During the development of Ursa, I thought a lot about runtime indexes. Runtime bit indexes are the first simple implementation of this idea. In theory, you can cache results of selective Filters, Sorting + Limit, and Aggregation (in case of low cardinality aggregation) directly inside parts. This is similar to ClickHouse projections feature, but it is implemented in runtime. Such indexes can be stored in memory or on disk. This can be combined with stored and runtime collected statistics to understand if the creation of such runtime indexes (projections) can be beneficial.

Even if we understand that it is beneficial to create such indexes in runtime using statistics, this can be challenging to implement in ClickHouse. Currently, in ClickHouse, data is processed in blocks, which you can read from any part. So, if you just decide to execute a query separately for each part and then save runtime indexes per part, this will lead to huge performance degradation because you will have less parallel execution, and you will need to duplicate a lot of work to merge results of query execution for each part.

It is possible to do it very carefully and execute query separately for some parts if such parts are big enough and we can guarantee good parallelization of reading. Another approach is to just build such runtime indexes in the background after multiple queries with the same operators are executed, similar to JIT compilation. Maybe it is better to call such indexes just-in-time indexes?

I prefer the second approach because it is easier to implement safely and later move to the first approach.

Executor

During the development of Ursa, I also noticed that for a lot of queries, there is a noticeable CPU underutilization of around 15%-30%. It can be seen as swapper in flame graphs or using mpstat. My hypothesis is that the problem is in the executor because when I implemented partitioned GROUP BY, for some queries, the problem was even more noticeable because processors are highly interconnected in the result pipeline.

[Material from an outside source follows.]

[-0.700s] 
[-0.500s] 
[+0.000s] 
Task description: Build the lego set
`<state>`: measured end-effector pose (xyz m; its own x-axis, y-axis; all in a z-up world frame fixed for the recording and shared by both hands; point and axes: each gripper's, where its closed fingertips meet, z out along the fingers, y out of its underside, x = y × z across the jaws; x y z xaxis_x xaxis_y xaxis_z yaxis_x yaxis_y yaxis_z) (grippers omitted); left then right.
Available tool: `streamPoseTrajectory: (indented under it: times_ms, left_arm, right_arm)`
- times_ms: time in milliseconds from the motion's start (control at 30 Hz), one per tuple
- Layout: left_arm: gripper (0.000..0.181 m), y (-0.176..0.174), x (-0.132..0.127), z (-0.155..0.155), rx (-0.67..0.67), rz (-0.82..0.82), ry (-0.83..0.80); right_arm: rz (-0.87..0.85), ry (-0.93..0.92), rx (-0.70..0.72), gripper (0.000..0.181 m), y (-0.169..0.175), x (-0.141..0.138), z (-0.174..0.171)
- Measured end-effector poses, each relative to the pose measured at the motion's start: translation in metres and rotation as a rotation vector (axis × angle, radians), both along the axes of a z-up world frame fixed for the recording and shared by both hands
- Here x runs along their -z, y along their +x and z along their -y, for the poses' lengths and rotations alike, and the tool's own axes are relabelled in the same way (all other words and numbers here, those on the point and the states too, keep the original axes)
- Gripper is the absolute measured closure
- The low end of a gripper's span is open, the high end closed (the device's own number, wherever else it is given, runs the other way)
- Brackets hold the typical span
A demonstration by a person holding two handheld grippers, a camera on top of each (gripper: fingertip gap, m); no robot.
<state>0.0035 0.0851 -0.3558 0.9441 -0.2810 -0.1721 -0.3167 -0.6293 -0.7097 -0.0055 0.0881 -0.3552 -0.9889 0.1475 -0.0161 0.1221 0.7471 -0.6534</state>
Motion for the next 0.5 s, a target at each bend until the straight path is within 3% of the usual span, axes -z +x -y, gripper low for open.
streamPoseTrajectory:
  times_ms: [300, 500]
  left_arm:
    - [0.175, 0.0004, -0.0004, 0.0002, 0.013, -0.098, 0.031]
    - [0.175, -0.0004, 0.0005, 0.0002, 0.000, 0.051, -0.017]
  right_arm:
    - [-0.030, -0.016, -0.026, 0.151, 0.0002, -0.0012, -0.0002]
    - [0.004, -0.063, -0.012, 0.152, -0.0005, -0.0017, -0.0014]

I tried to debug it using additional metrics:

M(ExecutingGraphNodeStatusMutexLock, "Number of times the lock of ExecutingGraph::NodeStatus was acquired or tried to acquire.", ValueType::Number) \
M(ExecutingGraphNodeStatusMutexLockWaitMicroseconds, "ExecutingGraph::NodeStatus lock wait time in microseconds", ValueType::Microseconds) \
\
M(ExecutingGraphLock, "Number of times the lock of ExecutingGraph was acquired or tried to acquire.", ValueType::Number) \
M(ExecutingGraphLockWaitMicroseconds, "ExecutingGraph lock wait time in microseconds", ValueType::Microseconds) \
\
M(ExecutorTaskLock, "Number of times the lock of ExecutorTask was acquired or tried to acquire.", ValueType::Number) \
M(ExecutorTaskLockWaitMicroseconds, "ExecutorTask lock wait time in microseconds", ValueType::Microseconds) \

and also using internal DEBUG_PIPELINE_EXECUTOR = 1 flag. It is still unclear to me if the problem is directly in the executor or in some other place because it was pretty hard to debug and find the root cause.

As a result, I still think that this is a potential place for improvements in the future.

Conclusion

My end goal has not yet been achieved. I want Ursa/ClickHouse to be the fastest general-purpose analytical database in the world. I want to see Ursa in the top 1 for ClickBench in cold/hot run.

In the next Ursa versions, I will try to implement some other optimizations that I wanted to implement in the first version but did not have enough time. I will also try to implement something from the list of potential future improvements.

I will continue to develop and improve paw tool for benchmarking and performance analysis. Currently, it is still in the early development stage. Not all features that I need are implemented.